Tech

Assume Everyone Online Works for an Arms Manufacturer

Just because someone says it on the Internet doesn't mean it's true.
An image of an F-22 Raptor, created by Lockheed Martin
Image Source: Getty/Handout

When I got online for the first time in the late ‘90s, my parents warned me that while people can say anything on the Internet, that doesn’t mean it’s true. Somewhere along the way we lost this essential knowledge.

If you’re a Twitter user, you’ve maybe noticed that “Lockheed Martin” has been trending on and off since the weekend. It had turned out that a well-known Internet user who had positioned themselves as a moral arbiter had in fact been working at the arms manufacturer for 15 years, knowledge that shocked their friends and foes alike. This news inspired great jokes as well as useful discussion about the morality of working at such a place and whether it’s ever acceptable (probably not). It also inspired a tedious counter-backlash that got many strident and annoyingly judgmental people to admit that they themselves work in the military-industrial complex or,  in one case, for the husband of an anti-abortion domestic terrorist. These admissions were often horrifying—as they say online, the CIA couldn’t have gotten that information out of me—but it all reminded me of what my parents used to tell me about the Internet: assume everyone is lying.

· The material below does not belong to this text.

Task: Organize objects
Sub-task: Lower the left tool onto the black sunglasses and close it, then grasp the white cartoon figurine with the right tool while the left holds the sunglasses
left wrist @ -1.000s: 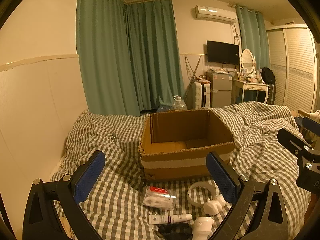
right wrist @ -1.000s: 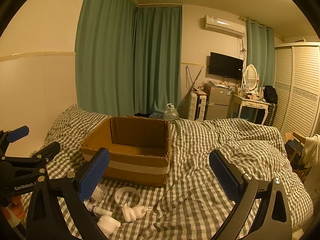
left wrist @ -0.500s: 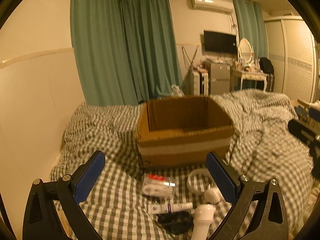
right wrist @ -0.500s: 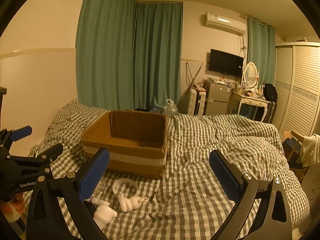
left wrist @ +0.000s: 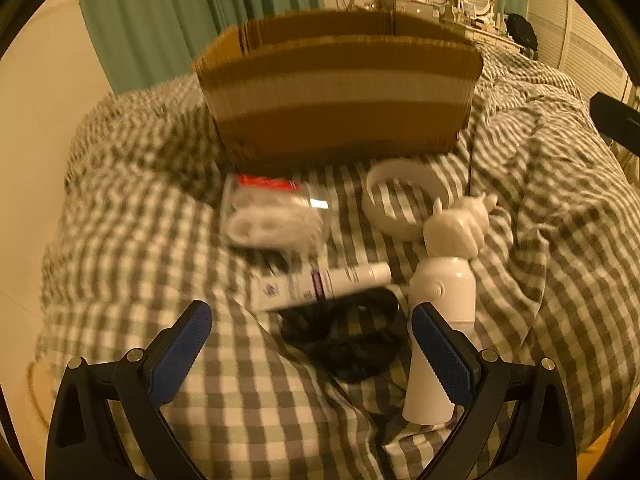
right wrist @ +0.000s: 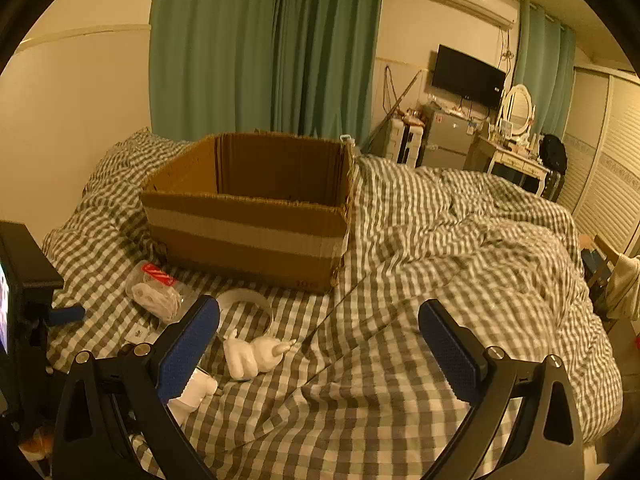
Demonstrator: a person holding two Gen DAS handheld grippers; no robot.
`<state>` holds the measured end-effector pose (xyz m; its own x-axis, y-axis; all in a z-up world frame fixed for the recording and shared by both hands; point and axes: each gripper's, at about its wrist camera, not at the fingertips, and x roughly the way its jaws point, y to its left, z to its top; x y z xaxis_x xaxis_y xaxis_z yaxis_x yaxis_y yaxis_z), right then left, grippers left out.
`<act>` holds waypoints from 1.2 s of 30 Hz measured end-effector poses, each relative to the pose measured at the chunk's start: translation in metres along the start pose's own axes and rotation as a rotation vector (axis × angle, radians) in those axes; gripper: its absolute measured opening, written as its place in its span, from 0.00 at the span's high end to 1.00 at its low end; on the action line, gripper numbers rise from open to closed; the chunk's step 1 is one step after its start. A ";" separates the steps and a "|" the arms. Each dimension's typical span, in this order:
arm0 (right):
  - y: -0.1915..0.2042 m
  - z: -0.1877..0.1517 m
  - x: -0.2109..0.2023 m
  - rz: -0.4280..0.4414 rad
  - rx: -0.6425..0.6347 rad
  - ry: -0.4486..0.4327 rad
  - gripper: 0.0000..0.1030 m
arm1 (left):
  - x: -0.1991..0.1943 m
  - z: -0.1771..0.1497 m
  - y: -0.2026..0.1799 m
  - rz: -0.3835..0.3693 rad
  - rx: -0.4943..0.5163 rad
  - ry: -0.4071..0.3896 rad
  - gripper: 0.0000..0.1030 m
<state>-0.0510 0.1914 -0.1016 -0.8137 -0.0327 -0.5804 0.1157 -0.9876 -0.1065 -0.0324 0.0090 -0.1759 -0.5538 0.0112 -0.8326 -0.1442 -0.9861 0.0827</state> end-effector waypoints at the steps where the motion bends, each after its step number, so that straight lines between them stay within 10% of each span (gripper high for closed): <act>1: 0.000 -0.001 0.003 0.003 0.000 0.005 0.03 | 0.005 -0.002 0.000 -0.018 -0.013 0.016 0.02; 11: 0.005 -0.008 0.016 0.002 0.003 0.043 0.03 | 0.033 -0.003 -0.001 -0.155 -0.089 0.124 0.21; 24: 0.013 -0.021 0.065 0.155 0.042 0.202 0.03 | -0.018 0.026 0.019 0.022 -0.064 -0.104 0.21; 36: 0.034 -0.035 0.158 0.251 0.048 0.505 0.08 | -0.009 0.048 0.029 0.058 -0.061 -0.121 0.21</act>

In the age of chat rooms and message boards, that was a basic truth everyone knew about the Internet. The hot chick you were sexting with was probably not hot, and could have been of any gender; the people with which you embroiled in serious debate were just as likely to be college professors as they were 12-year-olds. But social media—and especially Facebook, with its insistence on real names—eroded what was once a silent agreement between all users of the Internet. Social media is a space designed to be unique to oneself, where you share about yourself in a spirit of radical honesty—or at least seem to. Of course it must be true—they’re using their real name! Look at all the other accounts they have, and all the pictures they post of their lives! Everyone knows, of course, that a carefully curated Instagram feed doesn’t exactly represent reality, but there’s a categorical difference between deliberately choosing certain angles to make your apartment look bigger and fancier than it is and the kind of full-time LARPing that’s consumed the Internet this week, and which everyone was once constantly attuned to.

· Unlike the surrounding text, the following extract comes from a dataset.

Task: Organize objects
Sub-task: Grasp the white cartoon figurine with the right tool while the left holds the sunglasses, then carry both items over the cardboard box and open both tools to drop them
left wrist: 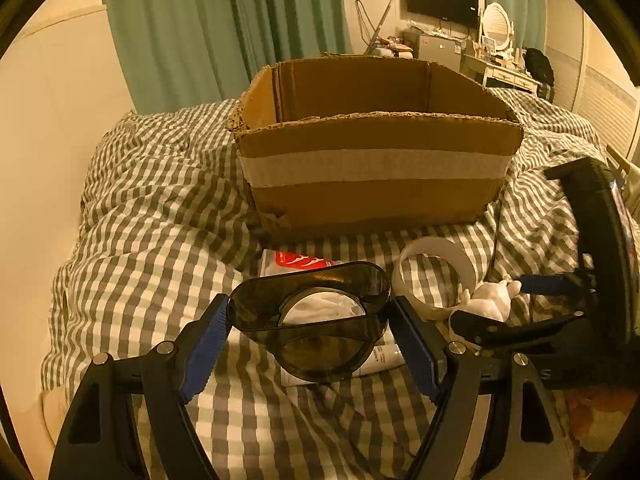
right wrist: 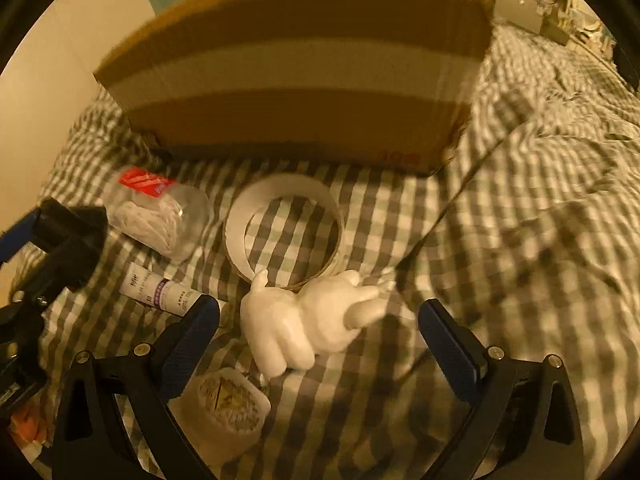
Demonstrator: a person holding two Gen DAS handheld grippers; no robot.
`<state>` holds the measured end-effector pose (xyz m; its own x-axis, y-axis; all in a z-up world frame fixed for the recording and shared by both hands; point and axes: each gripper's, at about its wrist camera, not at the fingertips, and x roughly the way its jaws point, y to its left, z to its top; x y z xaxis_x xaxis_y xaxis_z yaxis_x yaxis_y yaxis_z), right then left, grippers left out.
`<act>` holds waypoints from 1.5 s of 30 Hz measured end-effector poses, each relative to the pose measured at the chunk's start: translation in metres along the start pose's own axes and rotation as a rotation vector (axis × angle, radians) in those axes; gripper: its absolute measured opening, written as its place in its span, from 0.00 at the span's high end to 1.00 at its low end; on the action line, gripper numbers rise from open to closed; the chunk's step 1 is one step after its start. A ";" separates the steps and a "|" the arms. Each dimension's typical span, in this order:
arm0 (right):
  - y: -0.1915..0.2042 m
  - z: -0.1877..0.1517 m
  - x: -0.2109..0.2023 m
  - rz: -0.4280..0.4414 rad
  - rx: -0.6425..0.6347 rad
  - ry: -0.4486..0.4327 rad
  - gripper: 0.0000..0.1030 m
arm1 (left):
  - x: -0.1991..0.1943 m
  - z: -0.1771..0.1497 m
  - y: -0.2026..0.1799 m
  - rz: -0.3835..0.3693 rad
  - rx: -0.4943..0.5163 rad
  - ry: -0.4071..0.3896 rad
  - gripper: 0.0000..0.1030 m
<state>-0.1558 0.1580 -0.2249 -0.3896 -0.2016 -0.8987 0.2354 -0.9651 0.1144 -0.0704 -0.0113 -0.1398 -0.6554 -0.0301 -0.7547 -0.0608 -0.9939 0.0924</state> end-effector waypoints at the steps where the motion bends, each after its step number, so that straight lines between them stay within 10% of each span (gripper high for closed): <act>1: 0.000 0.002 0.003 -0.002 -0.003 0.007 0.14 | 0.001 0.001 0.000 0.000 -0.001 0.001 0.21; 6: 0.005 0.001 0.013 0.004 -0.032 0.040 0.36 | 0.003 0.000 0.001 -0.006 -0.001 0.003 0.21; 29: 0.006 0.054 -0.186 -0.002 -0.061 -0.348 0.37 | -0.099 0.100 0.002 -0.036 0.049 -0.194 0.21; 45: -0.008 0.218 -0.165 -0.020 -0.059 -0.365 0.37 | 0.021 0.238 0.018 -0.080 -0.001 -0.086 0.21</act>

It’s very easy to lie online—you just have to type something and then hit post. I’m thinking about the Tumblr user who was outed as having child slaves, or the big name in the Harry Potter fandom who created an elaborate web of sockpuppet accounts to get people to believe that they were being persecuted by homophobic Christian fundamentalists, or the scammer who convinced people that they were putting on a Lord of the Rings convention up until the weekend of the event itself, where people ended up stranded in Los Angeles with no convention to go to. These misrepresentations aren’t just ancient Internet history—in 2020, science academics discovered that a queer Indigenous professor that they’d befriended had never existed at all. It’s easy to forget about these things because, well, they are hilarious and impossible to describe without sounding like you’re making it up. 

One thing that allowed many to accept these people as truthful was the way in which they also positioned themselves as moral arbiters and built up their cults of personality. The Tumblr user/child slave owner was an also an empathic healer. The Livejournal fanfic writer was constantly under attack by fundamentalists and needed the community’s support. The Lord of the Rings fan would go so far as to imply he was hanging out with cast members, or was himself a cast member. If we don’t enter online spaces with a healthy skepticism, then it’s easy to accept these things as true, rather than incredibly unlikely.

You don’t have to assume everyone is lying all the time, but being skeptical can save you from the feeling of being betrayed. What has really hurt people on Twitter in the past week was that they trusted a person to not work at an arms manufacturer, because this person portrayed themselves as the kind of person who would know that was wrong. That trust was misplaced, but the good thing is that you don’t have to trust anyone to have a good time on the Internet. If you make the assumption that whatever a stranger says is at least as likely to be untrue as true, you learn to trust your own judgment. It hopefully also means you won’t uplift someone who is lying maliciously, no matter how impassioned or righteous they present themselves as being, and are thus saving other people from that same betrayal I felt when I learned a Harry Potter enthusiast was lying about her entire life.